YOUR ASSIGNMENT:
Exact copy, no pictures: repeat the data that follows.

DATASET EXCERPT:
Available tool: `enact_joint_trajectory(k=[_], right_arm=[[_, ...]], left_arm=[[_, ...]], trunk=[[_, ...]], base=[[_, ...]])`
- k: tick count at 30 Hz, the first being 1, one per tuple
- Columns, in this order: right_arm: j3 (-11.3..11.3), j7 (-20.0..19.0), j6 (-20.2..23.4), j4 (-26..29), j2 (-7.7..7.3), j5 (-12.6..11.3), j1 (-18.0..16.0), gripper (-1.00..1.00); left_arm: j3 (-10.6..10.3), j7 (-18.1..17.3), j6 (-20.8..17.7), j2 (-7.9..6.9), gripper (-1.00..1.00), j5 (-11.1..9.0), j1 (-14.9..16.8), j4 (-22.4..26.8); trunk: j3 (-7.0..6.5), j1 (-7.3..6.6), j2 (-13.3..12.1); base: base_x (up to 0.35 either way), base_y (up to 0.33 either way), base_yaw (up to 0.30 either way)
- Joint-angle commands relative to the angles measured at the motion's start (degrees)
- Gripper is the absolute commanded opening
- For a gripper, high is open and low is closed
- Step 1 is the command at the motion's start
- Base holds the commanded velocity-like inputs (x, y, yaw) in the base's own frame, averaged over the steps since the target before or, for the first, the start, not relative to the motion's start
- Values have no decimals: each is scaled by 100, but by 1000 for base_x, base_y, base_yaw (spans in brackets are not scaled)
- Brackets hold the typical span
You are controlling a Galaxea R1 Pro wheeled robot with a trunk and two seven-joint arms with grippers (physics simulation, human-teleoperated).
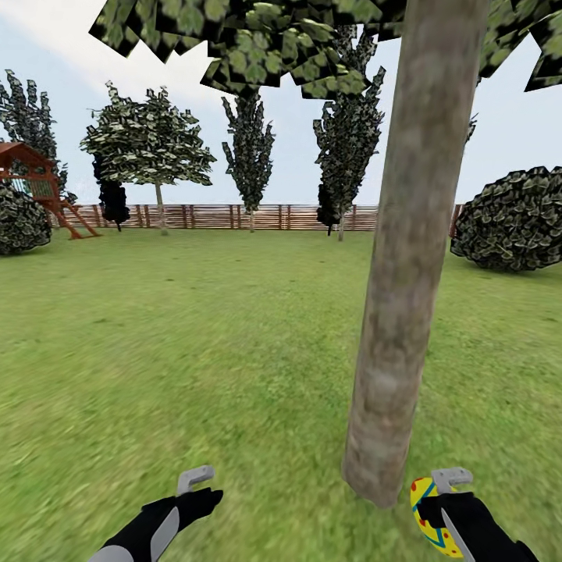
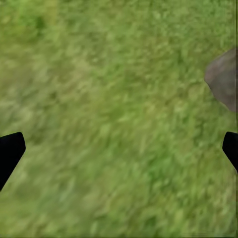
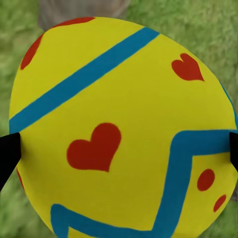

RESULT OF THIS EXERCISE:
Available tool: `enact_joint_trajectory(k=[_], right_arm=[[_, ...]], left_arm=[[_, ...]], trunk=[[_, ...]], base=[[_, ...]])`
- k: tick count at 30 Hz, the first being 1, one per tuple
- Columns, in this order: right_arm: j3 (-11.3..11.3), j7 (-20.0..19.0), j6 (-20.2..23.4), j4 (-26..29), j2 (-7.7..7.3), j5 (-12.6..11.3), j1 (-18.0..16.0), gripper (-1.00..1.00); left_arm: j3 (-10.6..10.3), j7 (-18.1..17.3), j6 (-20.8..17.7), j2 (-7.9..6.9), gripper (-1.00..1.00), j5 (-11.1..9.0), j1 (-14.9..16.8), j4 (-22.4..26.8); trunk: j3 (-7.0..6.5), j1 (-7.3..6.6), j2 (-13.3..12.1); base: base_x (up to 0.35 either way), base_y (up to 0.33 either way), base_yaw (up to 0.30 either way)
- Joint-angle commands relative to the angles measured at the motion's start (degrees)
- Gripper is the absolute commanded opening
- For a gripper, high is open and low is closed
- Step 1 is the command at the motion's start
- Base holds the commanded velocity-like inputs (x, y, yaw) in the base's own frame, averaged over the steps since the target before or, for the first, the start, not relative to the motion's start
- Values have no decimals: each is scaled by 100, but by 1000 for base_x, base_y, base_yaw (spans in brackets are not scaled)
- Brackets hold the typical span
You are controlling a Galaxea R1 Pro wheeled robot with a trunk and two seven-joint arms with grippers (physics simulation, human-teleoperated).

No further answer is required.